Pitch and conditions: A day game in Lucknow

The Lucknow surface in the matches played there so far this tournament has shown a propensity for some uneven bounce, rewarding bowlers that stick to a good length or just short of one. Spinners too have found some assistance. But this one is expected to have a touch more grass on it and will perhaps offer a little more to the seamers. The weather is expected to clear and sunny, and with it being a day game both sides should get similar conditions to play with.

Stats and trivia: Sri Lanka need a win

  • Sri Lanka haven’t lost the opening three games of a World Cup since 1987, when they lost all six of their matches
  • Bas de Leede has seven wickets in the competition so far. Seven more will see him equal the most for Netherlands in a World Cup, a record currently held by his father, Tim de Leede.
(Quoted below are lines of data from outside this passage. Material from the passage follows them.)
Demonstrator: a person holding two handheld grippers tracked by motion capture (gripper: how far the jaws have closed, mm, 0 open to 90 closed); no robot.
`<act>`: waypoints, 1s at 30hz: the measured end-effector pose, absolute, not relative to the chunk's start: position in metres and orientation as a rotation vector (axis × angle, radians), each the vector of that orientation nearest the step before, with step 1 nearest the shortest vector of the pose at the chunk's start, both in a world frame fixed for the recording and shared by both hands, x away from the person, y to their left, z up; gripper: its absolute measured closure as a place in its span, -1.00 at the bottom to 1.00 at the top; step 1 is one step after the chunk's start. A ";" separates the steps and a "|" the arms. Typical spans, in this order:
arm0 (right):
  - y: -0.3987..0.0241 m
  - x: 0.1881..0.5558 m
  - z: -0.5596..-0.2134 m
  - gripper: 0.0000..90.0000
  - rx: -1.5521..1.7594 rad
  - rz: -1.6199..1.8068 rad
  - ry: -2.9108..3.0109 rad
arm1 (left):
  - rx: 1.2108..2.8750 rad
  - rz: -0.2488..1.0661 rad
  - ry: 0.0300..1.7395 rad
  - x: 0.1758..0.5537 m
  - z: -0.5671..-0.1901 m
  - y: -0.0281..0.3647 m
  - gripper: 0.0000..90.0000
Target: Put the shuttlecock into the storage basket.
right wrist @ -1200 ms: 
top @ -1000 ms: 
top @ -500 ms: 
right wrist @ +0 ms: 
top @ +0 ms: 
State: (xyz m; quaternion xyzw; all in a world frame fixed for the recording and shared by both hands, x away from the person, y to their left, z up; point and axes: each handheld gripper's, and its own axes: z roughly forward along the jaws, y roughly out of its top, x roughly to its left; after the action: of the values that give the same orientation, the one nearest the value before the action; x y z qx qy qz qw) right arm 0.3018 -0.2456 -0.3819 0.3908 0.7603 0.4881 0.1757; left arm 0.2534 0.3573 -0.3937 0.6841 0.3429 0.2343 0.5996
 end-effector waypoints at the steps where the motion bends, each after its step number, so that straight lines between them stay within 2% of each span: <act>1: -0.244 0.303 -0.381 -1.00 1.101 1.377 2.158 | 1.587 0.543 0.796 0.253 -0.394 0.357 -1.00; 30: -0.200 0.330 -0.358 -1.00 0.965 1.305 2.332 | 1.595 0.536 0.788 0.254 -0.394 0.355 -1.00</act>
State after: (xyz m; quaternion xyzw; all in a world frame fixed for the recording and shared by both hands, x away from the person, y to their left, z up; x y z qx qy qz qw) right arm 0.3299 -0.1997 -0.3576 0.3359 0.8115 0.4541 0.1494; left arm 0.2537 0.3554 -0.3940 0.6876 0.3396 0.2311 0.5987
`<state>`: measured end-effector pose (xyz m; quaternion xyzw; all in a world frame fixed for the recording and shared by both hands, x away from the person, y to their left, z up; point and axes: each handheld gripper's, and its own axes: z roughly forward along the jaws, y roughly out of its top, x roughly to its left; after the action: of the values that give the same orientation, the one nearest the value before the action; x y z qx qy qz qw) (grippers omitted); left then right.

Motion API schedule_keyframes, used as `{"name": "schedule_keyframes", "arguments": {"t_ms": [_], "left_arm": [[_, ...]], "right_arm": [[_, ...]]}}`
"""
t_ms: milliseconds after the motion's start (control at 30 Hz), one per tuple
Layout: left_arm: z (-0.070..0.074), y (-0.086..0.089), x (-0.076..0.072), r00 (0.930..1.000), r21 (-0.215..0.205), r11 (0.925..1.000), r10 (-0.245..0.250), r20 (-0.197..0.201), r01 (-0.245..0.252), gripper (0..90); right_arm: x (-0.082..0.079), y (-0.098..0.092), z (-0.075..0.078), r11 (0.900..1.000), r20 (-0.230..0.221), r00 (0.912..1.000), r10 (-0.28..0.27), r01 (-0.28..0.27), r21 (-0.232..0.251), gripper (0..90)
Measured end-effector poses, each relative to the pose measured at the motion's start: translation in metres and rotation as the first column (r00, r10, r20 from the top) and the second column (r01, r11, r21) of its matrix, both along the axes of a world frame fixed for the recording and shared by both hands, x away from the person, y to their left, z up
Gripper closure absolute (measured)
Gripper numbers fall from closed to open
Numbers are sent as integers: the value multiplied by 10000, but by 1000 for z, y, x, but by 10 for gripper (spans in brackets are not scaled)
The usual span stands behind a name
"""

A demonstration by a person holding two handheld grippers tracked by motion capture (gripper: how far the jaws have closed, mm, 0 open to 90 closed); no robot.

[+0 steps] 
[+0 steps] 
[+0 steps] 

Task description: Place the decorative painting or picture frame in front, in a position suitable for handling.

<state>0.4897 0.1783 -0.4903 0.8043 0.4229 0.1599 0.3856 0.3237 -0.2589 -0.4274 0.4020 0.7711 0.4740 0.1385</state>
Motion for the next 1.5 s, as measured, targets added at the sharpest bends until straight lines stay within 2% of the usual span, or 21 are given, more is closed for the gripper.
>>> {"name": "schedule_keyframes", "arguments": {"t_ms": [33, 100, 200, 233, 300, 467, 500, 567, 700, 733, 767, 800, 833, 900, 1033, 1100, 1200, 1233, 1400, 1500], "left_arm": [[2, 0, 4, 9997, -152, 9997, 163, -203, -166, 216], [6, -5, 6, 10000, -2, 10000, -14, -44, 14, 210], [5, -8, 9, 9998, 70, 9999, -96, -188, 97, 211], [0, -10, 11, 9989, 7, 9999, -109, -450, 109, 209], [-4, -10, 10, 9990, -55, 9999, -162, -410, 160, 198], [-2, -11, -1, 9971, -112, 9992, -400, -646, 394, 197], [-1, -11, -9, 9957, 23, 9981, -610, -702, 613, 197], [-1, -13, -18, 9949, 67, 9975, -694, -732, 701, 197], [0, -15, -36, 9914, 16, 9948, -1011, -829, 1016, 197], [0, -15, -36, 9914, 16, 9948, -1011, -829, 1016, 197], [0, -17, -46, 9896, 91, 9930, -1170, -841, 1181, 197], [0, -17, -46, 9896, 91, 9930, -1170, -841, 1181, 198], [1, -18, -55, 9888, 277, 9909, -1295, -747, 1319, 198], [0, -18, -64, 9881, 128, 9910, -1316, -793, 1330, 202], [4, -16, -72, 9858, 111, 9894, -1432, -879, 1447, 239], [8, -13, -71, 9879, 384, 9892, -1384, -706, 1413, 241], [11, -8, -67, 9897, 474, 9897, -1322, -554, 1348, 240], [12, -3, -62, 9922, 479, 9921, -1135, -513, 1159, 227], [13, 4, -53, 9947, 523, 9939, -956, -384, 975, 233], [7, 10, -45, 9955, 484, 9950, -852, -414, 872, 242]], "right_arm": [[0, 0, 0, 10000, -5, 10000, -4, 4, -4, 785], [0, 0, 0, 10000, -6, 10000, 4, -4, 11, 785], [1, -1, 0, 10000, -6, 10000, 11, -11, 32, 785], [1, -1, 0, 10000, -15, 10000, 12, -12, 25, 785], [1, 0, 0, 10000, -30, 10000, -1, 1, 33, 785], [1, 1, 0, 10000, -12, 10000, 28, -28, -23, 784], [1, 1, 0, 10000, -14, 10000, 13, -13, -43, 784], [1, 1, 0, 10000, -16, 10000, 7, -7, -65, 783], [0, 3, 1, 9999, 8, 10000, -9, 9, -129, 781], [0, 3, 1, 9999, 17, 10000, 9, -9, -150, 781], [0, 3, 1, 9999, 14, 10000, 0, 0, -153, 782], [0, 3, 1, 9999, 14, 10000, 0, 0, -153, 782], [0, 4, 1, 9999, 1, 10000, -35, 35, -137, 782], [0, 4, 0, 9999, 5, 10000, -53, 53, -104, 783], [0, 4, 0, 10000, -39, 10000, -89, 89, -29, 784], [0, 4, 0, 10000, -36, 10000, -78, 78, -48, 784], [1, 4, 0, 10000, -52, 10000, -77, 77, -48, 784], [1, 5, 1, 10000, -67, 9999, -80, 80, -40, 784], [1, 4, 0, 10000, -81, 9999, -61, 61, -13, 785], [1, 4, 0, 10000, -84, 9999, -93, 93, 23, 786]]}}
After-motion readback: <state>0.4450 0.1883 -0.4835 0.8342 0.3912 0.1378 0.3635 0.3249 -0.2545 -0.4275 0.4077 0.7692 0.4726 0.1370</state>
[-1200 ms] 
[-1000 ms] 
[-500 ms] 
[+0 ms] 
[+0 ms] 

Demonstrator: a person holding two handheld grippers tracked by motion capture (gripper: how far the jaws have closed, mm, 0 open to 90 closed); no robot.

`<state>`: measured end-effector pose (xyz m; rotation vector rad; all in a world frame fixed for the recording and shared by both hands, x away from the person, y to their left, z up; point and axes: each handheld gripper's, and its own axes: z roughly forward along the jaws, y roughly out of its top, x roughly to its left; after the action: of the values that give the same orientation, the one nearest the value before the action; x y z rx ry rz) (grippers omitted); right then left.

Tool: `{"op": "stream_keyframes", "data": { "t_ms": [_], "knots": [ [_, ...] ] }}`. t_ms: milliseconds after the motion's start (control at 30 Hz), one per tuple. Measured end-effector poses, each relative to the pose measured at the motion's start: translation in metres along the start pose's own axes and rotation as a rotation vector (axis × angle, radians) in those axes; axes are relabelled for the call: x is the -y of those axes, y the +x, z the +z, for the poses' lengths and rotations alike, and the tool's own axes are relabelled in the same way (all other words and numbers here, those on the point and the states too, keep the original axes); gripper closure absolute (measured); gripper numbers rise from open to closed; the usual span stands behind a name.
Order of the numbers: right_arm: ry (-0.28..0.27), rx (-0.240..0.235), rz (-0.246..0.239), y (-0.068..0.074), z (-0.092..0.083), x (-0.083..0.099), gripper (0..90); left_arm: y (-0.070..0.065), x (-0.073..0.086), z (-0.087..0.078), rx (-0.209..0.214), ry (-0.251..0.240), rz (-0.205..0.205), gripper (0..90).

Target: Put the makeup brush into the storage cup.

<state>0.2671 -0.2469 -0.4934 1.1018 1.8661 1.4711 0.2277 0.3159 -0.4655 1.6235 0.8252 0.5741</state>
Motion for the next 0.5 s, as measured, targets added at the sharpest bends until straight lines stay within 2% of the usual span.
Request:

“We are playing with a really young group of bowlers, so they are bound to make mistakes. The way forward is how we can learn from the mistakes. It’s a nine-game tournament we are playing. So, I think the players have room to learn and improve their capabilities, because we’ve got a very capable group, no doubt.”
Sri Lanka’s assistant coach Naveed Nawaz

“The response has been very positive, and I’ve seen it being covered on the main national news, which is called NOS. There was an article done there. It was on live television. The awareness of the game is also growing in the Netherlands, as from what I noticed as well, which is a really huge positive for us, because quite often when you say you play cricket, not many people know what that is.”